Norepinephrine is the first-choice vasopressor used clinically to restore blood pressure and renal function in patients with septic shock. Norepinephrine is a potent α-adrenergic receptor agonist with low affinity for β-adrenergic receptors. Norepinephrine increases arterial pressure by α-adrenergic receptor-mediated vasoconstriction, with a small β-adrenergic receptor-mediated increase in stroke volume, and thus cardiac output. The use of norepinephrine in the treatment of septic AKI has been the subject of ongoing debates resulting from the fear of it causing further deterioration in renal function due to renal ischemia. Nevertheless, in patients with sepsis norepinephrine therapy has been shown to consistently reverse hypotension and transiently improve renal function, as assessed through estimated glomerular filtration rate, with fewer adverse effects than dopamine, vasopressin, epinephrine, and phenylephrine. These findings, among others, have provided the clinical basis for the administration of norepinephrine as the first line of therapy for patients with septic shock.

It is now becoming increasingly evident from clinically relevant animal models of sepsis that a preservation of global kidney blood flow and oxygen delivery does not preclude the possibility of localized tissue ischemia and hypoxia. Indeed, restoration of arterial blood pressure with a clinically relevant dose of norepinephrine (0.4–0.8 µg/kg/min) was shown to exacerbate the underlying renal medullary ischemia and hypoxia in conscious sheep with established septic AKI ( Fig. 225.2 ). Importantly, these effects of norepinephrine occurred in face of preserved global kidney blood flow and oxygen delivery and without measurable changes in whole-kidney oxygen consumption. These findings are not surprising considering the evidence that restoration of systemic hemodynamics with norepinephrine does not improve microcirculatory flow abnormalities in patients with septic shock. Experimental evidence in a porcine model of septic shock further demonstrated that resuscitation with norepinephrine has the potential to worsen microcirculatory flow abnormalities in the mesenteric circulation.
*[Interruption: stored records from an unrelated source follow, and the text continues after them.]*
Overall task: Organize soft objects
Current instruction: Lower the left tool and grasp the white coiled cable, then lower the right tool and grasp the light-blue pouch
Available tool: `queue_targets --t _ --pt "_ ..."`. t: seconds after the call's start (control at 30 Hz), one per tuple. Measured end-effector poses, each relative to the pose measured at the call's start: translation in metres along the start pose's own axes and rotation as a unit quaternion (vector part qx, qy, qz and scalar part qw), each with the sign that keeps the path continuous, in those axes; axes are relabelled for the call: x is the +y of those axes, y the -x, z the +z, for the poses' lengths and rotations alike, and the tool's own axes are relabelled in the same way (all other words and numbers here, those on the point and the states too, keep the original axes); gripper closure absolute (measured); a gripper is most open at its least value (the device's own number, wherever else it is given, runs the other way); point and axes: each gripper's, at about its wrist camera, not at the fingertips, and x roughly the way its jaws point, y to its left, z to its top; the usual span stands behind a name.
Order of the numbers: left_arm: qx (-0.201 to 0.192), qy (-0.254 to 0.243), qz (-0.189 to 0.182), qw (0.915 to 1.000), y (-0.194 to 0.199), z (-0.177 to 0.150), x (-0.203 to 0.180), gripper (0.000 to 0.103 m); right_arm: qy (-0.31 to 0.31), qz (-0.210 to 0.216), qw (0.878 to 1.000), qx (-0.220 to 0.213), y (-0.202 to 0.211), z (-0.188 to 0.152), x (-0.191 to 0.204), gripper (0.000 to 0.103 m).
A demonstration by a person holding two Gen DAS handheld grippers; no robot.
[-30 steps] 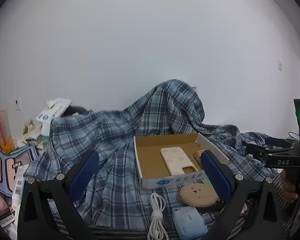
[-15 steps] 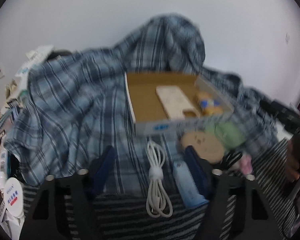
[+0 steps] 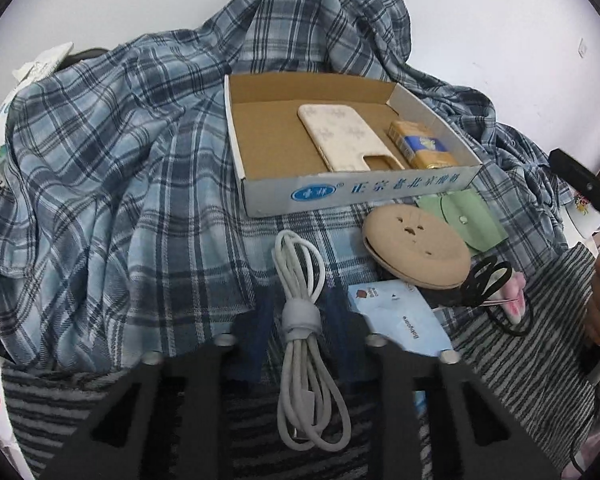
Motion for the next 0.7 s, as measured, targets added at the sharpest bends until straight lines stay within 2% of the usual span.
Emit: queue_targets --t 0.13,0.27,0.37,0.47,0.57,0.7 --pt "-0.006 -0.001 -0.004 1.0 -0.001 -0.003 0.0 0.086 -0.003 -0.009 1.0 0.004 0.003 0.004 0.005 0.0" --pt "-0.077 0.004 0.002 0.9971 0.027 -0.006 0.001 0.086 0.007 -0.017 1.0 0.009 0.009 0.01 0.019 0.0" --pt "-0.157 -0.003 0.016 0.9875 0.062 -0.015 0.0 0.086 0.009 -0.016 1.0 0.015 0.015 0.011 0.036 0.0" --pt "-0.232 -0.02 0.035 0.9718 0.094 -0.03 -0.003 0.086 -0.002 0.01 0.999 0.035 0.018 0.005 0.057 0.0" --pt "-0.274 -0.03 0.035 0.9607 0.109 -0.041 -0.004 0.086 -0.003 0.041 0.997 0.065 0.016 -0.009 0.082 0.0" --pt "-0.297 -0.005 0.023 0.9546 0.119 -0.046 0.009 0.086 0.005 0.069 0.993 0.097 0.011 -0.032 0.119 0.007"
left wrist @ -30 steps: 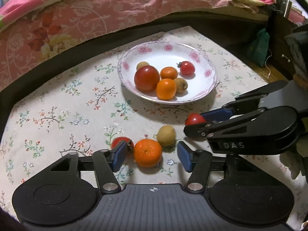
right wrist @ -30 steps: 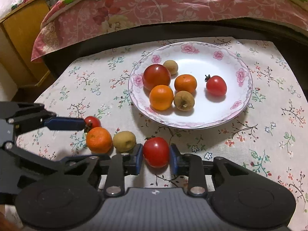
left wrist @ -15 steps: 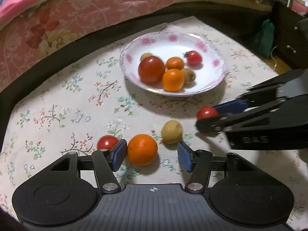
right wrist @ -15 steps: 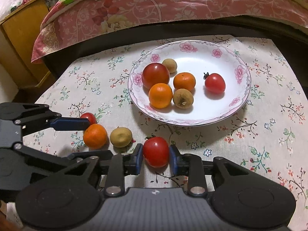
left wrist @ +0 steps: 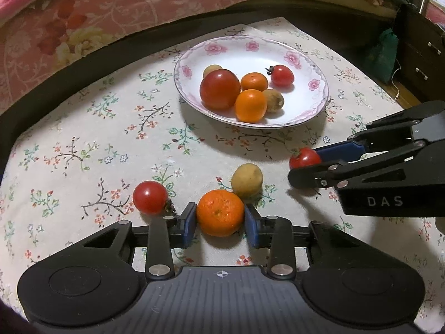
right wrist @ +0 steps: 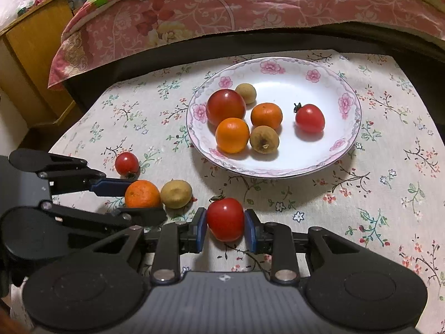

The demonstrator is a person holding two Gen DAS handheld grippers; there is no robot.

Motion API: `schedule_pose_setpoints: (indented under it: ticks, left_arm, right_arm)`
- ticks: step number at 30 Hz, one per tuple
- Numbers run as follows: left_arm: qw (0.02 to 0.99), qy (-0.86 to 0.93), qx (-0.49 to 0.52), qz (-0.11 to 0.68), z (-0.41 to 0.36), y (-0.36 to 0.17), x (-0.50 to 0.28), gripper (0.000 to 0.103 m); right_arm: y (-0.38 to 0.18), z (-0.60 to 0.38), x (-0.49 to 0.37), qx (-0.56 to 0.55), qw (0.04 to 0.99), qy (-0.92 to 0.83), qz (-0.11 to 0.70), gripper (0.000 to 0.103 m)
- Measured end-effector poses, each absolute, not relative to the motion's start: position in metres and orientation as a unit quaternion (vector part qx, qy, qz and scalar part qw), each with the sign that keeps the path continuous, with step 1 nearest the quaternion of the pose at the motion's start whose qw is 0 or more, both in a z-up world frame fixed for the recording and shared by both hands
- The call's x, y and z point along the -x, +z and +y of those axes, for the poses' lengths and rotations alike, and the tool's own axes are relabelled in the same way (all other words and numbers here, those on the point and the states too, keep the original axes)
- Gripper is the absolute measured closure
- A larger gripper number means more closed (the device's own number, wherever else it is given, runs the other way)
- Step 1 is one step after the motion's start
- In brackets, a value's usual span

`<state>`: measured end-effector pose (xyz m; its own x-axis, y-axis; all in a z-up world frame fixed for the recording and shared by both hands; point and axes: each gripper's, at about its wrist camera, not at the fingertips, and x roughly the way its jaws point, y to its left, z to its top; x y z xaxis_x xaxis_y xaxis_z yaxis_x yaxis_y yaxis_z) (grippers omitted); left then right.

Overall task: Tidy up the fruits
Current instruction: 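Grasp the tangerine with the left tool while the right grasps the tomato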

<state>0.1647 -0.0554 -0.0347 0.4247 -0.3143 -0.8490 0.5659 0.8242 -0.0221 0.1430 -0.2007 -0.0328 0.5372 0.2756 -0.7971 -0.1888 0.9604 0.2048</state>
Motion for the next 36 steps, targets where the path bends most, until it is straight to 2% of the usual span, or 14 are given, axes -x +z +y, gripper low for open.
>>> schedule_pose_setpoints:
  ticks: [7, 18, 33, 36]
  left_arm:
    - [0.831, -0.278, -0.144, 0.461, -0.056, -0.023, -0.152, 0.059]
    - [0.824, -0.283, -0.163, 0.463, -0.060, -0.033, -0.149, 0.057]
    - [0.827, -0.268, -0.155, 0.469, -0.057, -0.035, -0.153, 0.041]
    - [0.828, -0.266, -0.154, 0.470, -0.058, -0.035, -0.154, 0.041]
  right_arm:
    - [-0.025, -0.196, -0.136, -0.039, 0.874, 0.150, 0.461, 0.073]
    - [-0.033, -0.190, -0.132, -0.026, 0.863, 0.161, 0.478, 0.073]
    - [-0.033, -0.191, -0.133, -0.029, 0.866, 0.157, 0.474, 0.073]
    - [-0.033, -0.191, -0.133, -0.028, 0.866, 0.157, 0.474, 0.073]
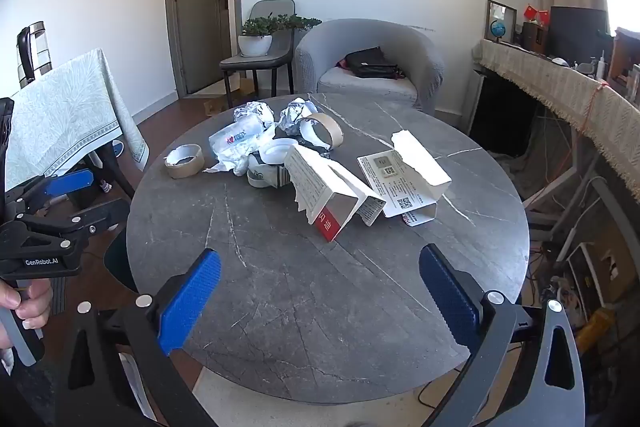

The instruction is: Collect trash

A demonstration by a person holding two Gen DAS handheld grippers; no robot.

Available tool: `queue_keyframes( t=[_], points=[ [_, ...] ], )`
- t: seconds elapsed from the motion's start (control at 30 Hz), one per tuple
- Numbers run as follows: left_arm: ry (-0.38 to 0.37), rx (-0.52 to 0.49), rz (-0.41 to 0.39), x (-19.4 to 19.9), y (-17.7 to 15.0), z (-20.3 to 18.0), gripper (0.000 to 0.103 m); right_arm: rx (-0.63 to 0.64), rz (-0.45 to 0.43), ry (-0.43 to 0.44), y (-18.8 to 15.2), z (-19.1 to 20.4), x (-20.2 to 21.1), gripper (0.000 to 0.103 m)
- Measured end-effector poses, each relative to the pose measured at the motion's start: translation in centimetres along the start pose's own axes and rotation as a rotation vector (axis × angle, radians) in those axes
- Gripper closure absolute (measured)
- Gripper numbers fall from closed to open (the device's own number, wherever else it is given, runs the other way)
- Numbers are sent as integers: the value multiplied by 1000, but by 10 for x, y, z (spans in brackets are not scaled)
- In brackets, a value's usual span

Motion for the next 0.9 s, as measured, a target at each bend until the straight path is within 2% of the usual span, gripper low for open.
queue_keyframes(
  t=[0.27, 0.9],
  points=[
    [2, -5, -7, 4, 6, -8, 3, -3, 1, 3, 0, 0, 0, 3],
    [-11, 8, -10, 3, 2, 3, 3, -3, 4, 7, 1, 4, -4, 3]
  ],
)
Point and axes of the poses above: each gripper's, at about its wrist camera, not at the fingertips, and x roughly against the way its jaws point, z to its left, y to its top, the point moved 7 cm from there along -x, roughly the way its jaws point, and after that the axes turned 11 degrees about -x, right-handed, at the moved point
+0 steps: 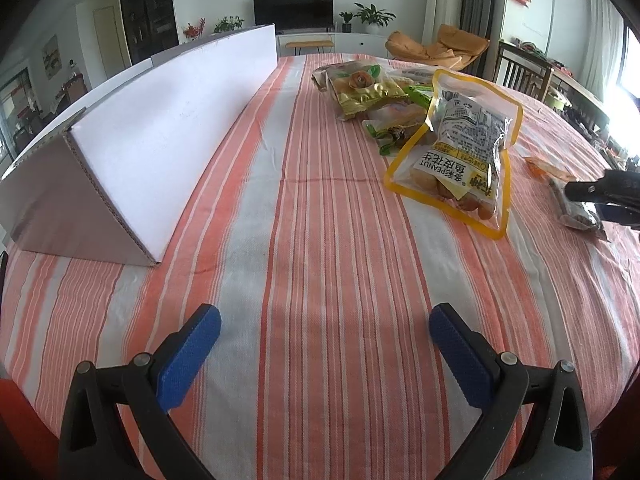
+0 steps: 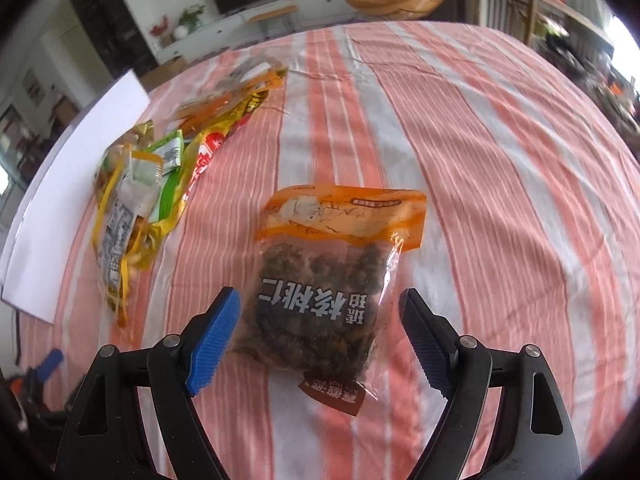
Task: Organize snacks
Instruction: 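Reach the right tool to the orange-topped walnut bag and close on it, then grasp the yellow-edged peanut bag with the left tool while the right holds the walnut bag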
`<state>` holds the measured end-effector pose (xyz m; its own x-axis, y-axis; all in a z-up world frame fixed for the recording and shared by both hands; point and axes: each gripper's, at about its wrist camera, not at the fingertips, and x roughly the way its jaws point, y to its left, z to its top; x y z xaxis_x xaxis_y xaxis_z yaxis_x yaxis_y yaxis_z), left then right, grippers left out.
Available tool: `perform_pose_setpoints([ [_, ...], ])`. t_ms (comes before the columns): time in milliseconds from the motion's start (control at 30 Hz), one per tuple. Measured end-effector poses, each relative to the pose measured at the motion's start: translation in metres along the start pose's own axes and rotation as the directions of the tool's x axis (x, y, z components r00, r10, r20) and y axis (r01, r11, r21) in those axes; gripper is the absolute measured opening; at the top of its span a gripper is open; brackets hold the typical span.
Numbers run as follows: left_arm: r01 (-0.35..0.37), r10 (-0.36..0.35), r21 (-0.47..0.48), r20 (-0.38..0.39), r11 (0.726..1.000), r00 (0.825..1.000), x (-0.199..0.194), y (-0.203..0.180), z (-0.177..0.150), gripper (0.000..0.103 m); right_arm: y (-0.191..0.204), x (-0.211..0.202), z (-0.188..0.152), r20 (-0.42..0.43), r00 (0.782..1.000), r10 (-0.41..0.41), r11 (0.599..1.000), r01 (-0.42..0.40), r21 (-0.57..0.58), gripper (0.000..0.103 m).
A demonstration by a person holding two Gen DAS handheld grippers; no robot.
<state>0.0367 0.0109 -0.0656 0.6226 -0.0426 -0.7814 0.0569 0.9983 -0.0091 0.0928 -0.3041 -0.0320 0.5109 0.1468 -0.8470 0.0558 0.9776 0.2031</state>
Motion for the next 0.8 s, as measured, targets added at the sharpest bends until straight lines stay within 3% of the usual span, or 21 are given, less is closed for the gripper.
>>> perform_pose_setpoints([
  [67,0.004,-0.004,0.006,0.002,1.0,1.0,0.0,0.0,0.0,0.103,0.007,0.015,0.005,-0.013,0.999,-0.034,0.999,0.034,-0.025,0.09],
  [200,0.019,-0.019,0.021,-0.005,1.0,1.0,0.0,0.001,0.0,0.103,0.033,0.035,0.004,0.031,0.993,-0.114,0.976,0.117,-0.183,0.096],
  [500,0.007,-0.007,0.001,-0.033,1.0,0.999,0.001,0.0,0.003,0.103,0.025,0.036,0.003,0.086,0.996,-0.008,0.953,0.034,-0.302,0.096],
  [800,0.004,-0.004,-0.007,-0.059,1.0,0.998,0.004,-0.001,0.007,0.103,0.026,0.035,0.002,0.086,0.996,-0.001,0.951,0.027,-0.308,0.096],
])
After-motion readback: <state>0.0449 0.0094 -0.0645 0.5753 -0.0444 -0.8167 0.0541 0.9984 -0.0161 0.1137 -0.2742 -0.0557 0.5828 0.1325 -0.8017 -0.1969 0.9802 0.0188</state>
FIGURE 225.2, Renal medullary tissue perfusion and oxygen tension (pO 2 ) during infusion of Escherichia coli (E. coli) from 0 to 32 hours and subsequent treatment of norepinephrine (n = 7) or saline (n = 8) from 24 to 30 hours in conscious sheep. Time 0 is the mean of the 24th hour of the baseline period, and times 24 to 32 hours are means of 1-hour periods. Data are between-animal mean ± SEM. * p < .05 represents significant differences between norepinephrine and saline treatment.

The long-term consequences for kidney health of this exaggerated renal medullary ischemia and hypoxia induced by norepinephrine in sepsis are unknown and merit further investigation. However, there is evidence from a meta-analysis that most survivors of septic AKI are predisposed to a greater risk of developing chronic kidney disease in later stages of life. This provides the impetus for using caution when using vasopressors that have the potential to worsen the underlying pathologic and reparative processes that occur during septic AKI. It is also critical to determine if other vasopressors commonly used in the ICU in the treatment of septic AKI have similar effects on regional kidney oxygenation or if these effects are specific to norepinephrine. Such studies may lead to the development of therapies that restore blood pressure while preserving regional kidney oxygenation and thus renal function, which may hold the key to the better management of patients with septic AKI.